> _Problem statement_
Whenever "camera" appears in a line of the entries below, that line counts; give the total only.

> _Data records_
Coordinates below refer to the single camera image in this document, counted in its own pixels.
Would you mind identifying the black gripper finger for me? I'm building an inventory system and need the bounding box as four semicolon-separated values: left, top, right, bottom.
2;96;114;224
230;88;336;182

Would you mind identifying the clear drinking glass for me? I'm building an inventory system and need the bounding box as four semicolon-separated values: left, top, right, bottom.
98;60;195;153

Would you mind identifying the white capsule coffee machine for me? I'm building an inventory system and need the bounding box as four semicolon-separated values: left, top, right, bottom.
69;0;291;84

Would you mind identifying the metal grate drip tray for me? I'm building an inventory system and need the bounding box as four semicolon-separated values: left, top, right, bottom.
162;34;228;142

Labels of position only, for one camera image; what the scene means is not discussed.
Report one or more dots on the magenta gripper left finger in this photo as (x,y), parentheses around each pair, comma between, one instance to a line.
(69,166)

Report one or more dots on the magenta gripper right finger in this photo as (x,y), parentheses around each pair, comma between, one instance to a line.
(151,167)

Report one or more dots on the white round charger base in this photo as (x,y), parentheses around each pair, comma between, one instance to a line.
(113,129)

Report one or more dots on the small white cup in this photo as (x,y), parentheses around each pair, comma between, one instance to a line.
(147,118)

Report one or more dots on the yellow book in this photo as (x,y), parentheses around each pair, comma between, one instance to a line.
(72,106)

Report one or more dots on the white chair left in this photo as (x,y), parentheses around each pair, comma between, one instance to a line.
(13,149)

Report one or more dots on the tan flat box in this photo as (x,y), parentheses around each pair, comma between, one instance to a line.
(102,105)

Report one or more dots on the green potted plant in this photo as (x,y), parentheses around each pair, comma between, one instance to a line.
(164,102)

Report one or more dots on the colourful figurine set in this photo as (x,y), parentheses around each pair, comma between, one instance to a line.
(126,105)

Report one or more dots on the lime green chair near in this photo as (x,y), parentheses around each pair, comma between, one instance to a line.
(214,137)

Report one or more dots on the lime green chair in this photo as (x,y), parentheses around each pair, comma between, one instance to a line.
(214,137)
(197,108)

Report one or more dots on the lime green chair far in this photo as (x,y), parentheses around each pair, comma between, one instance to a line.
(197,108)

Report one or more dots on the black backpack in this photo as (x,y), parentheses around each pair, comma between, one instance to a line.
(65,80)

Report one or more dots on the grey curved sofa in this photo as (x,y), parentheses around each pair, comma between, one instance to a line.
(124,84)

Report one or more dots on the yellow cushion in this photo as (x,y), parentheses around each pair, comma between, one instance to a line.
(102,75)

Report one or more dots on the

...

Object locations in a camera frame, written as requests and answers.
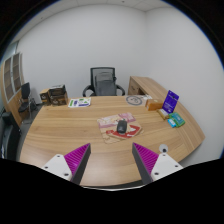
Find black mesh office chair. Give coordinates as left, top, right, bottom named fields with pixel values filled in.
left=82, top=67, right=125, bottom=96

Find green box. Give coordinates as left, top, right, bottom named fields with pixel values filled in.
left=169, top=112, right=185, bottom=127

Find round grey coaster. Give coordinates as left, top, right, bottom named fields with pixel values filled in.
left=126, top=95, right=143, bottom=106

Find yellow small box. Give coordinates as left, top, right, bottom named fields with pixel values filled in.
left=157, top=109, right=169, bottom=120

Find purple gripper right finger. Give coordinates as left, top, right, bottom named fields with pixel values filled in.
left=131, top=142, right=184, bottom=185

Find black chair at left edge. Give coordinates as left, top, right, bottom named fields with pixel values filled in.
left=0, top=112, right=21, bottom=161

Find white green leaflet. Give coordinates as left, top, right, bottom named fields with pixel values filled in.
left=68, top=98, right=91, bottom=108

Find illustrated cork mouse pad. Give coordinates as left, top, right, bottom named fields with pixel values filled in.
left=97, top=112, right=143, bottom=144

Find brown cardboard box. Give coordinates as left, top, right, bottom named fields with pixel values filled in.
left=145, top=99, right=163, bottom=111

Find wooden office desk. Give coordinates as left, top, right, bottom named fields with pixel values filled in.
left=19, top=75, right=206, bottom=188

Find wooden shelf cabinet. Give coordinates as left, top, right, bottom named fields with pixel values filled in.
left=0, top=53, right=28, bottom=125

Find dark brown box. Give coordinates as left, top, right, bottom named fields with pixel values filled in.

> _Result for this task_
3